Each line of the entries below that includes "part" belongs in your answer.

## PROVIDED ENTRIES
==============================

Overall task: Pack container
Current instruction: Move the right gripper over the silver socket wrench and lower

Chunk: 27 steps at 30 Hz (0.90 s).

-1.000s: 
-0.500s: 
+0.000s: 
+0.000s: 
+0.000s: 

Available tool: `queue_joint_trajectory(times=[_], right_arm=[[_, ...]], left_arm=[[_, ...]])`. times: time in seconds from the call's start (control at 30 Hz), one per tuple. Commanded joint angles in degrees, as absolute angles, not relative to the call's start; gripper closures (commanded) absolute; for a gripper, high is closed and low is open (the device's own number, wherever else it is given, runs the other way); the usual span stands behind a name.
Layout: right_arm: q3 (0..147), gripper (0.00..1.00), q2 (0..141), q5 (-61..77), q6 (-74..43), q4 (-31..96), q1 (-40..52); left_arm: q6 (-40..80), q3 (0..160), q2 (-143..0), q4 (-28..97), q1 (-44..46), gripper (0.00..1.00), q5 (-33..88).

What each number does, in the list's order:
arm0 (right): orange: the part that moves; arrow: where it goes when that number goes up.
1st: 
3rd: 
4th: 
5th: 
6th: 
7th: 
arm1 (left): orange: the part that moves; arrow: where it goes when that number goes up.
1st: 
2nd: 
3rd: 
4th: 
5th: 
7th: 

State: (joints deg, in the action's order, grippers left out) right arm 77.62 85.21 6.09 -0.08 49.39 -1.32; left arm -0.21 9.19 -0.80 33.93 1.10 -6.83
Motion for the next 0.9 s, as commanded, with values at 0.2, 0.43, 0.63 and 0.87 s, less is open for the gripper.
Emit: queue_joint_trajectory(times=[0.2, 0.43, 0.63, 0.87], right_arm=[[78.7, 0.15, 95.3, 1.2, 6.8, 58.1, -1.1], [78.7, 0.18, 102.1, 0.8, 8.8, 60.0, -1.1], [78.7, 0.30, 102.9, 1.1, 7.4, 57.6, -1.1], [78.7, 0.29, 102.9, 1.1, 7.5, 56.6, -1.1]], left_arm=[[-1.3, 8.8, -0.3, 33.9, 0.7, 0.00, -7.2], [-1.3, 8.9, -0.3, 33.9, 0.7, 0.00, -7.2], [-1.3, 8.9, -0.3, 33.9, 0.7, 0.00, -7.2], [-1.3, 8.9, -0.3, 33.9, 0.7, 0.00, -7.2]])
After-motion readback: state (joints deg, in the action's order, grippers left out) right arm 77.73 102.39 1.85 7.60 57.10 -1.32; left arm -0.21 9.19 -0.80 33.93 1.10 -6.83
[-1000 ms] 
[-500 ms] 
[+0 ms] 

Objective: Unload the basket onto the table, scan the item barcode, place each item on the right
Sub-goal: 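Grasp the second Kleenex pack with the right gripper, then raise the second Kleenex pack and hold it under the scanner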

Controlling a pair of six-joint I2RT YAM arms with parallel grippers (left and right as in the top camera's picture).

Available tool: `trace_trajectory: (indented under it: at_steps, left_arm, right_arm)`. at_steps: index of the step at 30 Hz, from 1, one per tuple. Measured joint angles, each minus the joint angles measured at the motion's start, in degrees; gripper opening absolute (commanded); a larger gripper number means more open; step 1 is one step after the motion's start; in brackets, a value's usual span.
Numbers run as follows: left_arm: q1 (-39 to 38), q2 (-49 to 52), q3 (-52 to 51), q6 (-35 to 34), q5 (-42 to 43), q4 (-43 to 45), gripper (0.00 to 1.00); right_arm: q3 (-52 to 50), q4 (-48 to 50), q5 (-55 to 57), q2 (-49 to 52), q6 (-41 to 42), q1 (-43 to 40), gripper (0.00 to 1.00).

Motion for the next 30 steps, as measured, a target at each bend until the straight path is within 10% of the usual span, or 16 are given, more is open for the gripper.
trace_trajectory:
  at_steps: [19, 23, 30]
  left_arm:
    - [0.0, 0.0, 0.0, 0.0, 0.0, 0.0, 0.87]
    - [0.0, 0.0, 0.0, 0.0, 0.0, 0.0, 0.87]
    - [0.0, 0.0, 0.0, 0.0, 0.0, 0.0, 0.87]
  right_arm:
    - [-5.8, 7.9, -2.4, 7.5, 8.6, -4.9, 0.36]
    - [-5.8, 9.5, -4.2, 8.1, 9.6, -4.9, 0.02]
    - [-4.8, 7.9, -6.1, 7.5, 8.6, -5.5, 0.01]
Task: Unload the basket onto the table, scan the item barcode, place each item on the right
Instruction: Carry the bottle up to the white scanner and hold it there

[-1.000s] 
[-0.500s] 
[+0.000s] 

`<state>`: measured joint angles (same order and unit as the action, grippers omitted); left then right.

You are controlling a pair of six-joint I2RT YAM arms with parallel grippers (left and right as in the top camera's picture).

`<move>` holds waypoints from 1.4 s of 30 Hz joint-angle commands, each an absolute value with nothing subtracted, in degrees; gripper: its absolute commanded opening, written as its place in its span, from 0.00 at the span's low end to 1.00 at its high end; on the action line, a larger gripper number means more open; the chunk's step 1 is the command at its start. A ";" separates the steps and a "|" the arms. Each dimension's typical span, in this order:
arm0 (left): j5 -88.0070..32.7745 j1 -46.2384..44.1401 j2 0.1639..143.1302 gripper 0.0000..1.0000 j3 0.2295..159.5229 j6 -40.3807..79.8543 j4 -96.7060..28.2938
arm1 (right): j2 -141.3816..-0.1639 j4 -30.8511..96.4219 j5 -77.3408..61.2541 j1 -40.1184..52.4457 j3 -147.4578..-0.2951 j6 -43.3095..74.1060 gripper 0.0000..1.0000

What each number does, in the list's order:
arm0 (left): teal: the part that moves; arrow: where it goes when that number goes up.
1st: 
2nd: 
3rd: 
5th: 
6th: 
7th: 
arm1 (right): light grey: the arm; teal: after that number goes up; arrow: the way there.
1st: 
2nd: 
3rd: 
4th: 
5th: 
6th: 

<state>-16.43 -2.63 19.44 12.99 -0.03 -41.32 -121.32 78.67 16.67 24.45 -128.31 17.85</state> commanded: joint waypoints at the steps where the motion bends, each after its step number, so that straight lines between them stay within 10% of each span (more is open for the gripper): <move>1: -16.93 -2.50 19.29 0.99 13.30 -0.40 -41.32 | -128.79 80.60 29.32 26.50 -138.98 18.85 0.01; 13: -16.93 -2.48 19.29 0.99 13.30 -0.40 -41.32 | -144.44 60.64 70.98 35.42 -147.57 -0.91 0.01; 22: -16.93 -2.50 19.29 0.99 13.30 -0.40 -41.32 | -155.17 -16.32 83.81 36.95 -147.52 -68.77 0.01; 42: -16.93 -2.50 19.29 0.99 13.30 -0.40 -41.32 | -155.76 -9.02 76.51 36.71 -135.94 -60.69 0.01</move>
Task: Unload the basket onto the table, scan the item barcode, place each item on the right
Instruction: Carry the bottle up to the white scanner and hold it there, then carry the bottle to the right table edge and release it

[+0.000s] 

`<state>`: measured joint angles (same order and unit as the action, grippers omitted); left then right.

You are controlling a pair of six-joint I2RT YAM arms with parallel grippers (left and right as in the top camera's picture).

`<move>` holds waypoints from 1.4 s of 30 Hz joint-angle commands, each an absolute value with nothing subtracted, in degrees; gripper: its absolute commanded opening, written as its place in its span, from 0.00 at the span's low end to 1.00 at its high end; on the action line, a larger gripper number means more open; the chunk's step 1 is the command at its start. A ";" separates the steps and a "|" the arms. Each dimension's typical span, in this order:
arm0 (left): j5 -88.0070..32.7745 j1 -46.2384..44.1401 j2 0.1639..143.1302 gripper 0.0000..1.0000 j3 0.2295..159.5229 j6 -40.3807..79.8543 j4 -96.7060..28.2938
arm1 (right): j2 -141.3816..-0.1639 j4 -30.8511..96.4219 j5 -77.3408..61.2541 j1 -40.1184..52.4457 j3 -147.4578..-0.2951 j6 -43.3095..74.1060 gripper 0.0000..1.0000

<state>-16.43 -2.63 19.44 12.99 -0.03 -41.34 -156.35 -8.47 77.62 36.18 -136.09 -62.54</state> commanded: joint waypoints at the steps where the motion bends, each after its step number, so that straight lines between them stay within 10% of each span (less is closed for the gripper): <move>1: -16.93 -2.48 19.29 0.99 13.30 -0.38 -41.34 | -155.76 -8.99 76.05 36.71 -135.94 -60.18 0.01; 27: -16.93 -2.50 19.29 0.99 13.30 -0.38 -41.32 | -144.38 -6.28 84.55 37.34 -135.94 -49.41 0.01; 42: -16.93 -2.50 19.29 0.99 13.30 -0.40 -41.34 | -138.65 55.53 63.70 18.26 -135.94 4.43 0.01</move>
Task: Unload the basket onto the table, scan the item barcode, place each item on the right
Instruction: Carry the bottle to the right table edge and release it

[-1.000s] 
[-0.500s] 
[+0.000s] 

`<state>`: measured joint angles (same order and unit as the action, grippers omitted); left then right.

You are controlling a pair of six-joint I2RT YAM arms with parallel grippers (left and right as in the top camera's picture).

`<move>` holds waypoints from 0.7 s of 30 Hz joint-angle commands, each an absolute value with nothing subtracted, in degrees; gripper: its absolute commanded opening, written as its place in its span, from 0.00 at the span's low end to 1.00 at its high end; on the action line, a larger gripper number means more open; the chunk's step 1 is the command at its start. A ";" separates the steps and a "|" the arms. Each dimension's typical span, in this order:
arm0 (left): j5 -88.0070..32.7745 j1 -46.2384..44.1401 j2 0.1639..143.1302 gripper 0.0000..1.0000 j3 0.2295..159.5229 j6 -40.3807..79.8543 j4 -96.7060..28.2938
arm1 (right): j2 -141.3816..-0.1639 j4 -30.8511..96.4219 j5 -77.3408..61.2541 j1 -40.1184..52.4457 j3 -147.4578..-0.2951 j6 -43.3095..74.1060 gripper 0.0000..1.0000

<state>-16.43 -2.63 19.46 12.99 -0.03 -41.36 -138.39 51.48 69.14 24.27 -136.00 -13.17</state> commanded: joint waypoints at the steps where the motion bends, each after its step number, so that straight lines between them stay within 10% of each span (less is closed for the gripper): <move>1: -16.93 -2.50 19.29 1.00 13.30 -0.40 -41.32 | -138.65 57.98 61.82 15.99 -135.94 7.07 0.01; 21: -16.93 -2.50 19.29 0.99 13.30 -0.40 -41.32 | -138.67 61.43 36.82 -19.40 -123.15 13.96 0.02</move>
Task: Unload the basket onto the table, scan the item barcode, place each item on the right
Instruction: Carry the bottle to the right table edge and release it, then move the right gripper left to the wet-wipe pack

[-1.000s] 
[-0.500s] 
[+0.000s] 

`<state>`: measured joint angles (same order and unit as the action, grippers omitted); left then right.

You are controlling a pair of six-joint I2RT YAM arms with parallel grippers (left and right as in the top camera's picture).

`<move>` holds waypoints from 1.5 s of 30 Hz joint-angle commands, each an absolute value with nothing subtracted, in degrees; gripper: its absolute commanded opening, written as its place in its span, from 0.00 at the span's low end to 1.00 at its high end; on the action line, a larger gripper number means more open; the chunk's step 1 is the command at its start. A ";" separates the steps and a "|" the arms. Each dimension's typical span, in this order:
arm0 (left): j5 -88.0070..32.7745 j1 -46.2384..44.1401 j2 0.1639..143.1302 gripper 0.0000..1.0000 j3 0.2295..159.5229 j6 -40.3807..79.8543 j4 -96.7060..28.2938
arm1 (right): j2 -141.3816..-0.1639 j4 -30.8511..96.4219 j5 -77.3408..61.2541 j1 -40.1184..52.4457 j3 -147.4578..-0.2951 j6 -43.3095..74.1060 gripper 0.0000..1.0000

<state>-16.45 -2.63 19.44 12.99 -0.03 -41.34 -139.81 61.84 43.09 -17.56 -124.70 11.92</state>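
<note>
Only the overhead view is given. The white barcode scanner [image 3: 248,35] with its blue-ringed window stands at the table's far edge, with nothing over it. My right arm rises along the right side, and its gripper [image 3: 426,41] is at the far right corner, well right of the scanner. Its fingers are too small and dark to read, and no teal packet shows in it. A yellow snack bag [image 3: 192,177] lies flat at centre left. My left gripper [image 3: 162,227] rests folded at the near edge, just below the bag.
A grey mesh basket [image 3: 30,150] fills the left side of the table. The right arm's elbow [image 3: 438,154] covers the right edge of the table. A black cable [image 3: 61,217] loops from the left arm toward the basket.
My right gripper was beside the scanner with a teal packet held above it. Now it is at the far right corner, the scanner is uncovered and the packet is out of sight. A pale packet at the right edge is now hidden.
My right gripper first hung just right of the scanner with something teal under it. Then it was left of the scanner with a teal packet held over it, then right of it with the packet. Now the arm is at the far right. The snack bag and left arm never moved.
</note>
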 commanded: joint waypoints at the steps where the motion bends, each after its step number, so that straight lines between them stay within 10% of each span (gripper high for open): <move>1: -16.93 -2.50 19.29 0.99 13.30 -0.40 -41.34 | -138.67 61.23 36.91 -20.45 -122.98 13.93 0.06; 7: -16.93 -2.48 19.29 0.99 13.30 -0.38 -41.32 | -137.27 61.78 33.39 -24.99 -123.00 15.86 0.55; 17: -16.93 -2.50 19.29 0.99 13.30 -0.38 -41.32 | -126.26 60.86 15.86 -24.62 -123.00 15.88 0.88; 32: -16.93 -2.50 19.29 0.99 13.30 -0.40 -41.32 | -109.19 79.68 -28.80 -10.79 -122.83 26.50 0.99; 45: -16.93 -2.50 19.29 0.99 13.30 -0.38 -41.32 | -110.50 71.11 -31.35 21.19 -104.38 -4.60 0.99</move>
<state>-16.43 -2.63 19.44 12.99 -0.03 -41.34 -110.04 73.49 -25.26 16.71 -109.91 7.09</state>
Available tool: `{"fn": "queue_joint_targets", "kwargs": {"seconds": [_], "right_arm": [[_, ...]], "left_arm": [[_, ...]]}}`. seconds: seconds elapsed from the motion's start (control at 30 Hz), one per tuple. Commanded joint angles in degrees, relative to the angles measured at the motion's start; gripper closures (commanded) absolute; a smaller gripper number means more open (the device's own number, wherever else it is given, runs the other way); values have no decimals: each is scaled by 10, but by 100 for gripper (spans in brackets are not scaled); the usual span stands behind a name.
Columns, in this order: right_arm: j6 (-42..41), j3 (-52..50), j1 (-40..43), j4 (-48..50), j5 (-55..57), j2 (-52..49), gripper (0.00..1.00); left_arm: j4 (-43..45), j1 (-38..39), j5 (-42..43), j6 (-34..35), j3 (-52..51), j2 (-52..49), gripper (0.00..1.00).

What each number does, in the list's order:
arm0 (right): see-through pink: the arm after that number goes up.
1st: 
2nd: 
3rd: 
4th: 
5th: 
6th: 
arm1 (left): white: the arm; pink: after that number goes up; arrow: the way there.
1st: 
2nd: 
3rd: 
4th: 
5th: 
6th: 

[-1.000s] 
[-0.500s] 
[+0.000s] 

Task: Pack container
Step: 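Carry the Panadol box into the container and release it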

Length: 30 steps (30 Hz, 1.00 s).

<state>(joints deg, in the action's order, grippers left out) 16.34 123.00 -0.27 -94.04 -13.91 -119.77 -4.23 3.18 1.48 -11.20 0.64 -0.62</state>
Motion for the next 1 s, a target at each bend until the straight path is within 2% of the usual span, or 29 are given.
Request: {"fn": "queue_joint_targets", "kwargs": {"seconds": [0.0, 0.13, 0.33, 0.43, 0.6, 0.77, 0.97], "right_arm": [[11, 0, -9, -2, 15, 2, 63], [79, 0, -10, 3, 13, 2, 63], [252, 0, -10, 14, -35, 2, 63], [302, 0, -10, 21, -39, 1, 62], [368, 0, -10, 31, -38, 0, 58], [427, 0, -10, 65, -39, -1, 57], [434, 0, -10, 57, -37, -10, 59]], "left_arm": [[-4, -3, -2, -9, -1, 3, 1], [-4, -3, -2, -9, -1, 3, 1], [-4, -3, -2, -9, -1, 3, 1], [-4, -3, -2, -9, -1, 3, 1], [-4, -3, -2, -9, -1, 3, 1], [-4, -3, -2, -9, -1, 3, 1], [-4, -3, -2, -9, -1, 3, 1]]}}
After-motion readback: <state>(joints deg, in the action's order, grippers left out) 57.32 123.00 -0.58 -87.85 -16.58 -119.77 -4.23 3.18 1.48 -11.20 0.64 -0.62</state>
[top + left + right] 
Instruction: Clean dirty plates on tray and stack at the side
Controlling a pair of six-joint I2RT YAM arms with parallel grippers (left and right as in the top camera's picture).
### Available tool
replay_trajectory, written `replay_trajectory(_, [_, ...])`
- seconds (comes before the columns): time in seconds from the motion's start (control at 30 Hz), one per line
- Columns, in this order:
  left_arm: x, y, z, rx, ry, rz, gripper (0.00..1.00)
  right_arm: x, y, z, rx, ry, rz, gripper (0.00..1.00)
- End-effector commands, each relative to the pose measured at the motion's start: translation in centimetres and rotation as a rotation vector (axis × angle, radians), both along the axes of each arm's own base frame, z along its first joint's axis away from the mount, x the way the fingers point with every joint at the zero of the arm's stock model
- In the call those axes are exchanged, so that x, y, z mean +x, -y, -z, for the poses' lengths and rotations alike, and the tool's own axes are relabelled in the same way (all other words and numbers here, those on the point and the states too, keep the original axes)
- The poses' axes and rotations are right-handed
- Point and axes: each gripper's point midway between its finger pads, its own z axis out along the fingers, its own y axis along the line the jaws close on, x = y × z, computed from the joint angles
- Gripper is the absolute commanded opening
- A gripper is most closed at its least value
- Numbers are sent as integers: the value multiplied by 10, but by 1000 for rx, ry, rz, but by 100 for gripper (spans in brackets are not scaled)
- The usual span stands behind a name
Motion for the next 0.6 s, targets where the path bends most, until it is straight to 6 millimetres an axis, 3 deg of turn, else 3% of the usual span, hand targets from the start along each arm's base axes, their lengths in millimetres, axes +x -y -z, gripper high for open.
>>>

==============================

## EXERCISE RESPONSE
arm0 (right): orange: the part that moves; arrow: where it goes when that number goes up.
arm1 (left): orange: the part that moves; arrow: where it goes when that number goes up.
arm0 (left): teal: the part that moves; arrow: where it goes when that number goes up.

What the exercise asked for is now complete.